Start of Data block

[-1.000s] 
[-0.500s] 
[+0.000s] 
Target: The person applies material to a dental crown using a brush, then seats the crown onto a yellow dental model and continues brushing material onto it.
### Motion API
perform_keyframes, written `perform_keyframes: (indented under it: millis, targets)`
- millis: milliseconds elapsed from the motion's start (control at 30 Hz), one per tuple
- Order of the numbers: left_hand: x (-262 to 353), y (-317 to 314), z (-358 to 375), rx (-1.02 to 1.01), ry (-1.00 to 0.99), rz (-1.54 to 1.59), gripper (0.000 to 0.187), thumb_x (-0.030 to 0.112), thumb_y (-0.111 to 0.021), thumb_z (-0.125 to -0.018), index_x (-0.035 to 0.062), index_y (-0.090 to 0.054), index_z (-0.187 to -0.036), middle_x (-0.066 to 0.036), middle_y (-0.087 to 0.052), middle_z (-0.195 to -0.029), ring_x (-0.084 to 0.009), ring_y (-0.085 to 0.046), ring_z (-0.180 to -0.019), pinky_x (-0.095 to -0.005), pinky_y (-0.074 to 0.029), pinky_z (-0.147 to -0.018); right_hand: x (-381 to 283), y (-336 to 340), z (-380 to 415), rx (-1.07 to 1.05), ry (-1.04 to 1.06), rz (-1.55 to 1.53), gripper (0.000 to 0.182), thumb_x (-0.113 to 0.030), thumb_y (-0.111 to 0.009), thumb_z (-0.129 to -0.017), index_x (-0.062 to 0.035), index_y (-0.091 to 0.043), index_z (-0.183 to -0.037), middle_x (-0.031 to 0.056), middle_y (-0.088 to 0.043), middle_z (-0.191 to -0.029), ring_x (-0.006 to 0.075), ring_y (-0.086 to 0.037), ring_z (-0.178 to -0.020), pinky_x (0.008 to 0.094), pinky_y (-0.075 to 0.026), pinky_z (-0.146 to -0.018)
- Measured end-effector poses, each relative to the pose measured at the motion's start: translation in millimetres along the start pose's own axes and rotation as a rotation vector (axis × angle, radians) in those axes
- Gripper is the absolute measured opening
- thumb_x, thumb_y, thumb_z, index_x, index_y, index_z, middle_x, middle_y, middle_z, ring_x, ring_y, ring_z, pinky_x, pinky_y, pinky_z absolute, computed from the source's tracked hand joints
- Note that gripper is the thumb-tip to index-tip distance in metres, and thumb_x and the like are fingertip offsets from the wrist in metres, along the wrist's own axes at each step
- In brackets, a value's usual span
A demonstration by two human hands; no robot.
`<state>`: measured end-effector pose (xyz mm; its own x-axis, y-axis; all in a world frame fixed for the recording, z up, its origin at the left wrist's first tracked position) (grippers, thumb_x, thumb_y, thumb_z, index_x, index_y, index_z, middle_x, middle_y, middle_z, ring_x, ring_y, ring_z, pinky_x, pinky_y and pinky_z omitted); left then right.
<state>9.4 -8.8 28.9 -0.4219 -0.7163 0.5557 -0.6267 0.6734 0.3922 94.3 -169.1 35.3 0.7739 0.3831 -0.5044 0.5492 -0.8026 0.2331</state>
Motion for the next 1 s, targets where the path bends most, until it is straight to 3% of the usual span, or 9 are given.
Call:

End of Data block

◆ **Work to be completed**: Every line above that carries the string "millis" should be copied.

◆ **Worked solution**:
perform_keyframes, written `perform_keyframes: (indented under it: millis, targets)`
- millis: milliseconds elapsed from the motion's start (control at 30 Hz), one per tuple

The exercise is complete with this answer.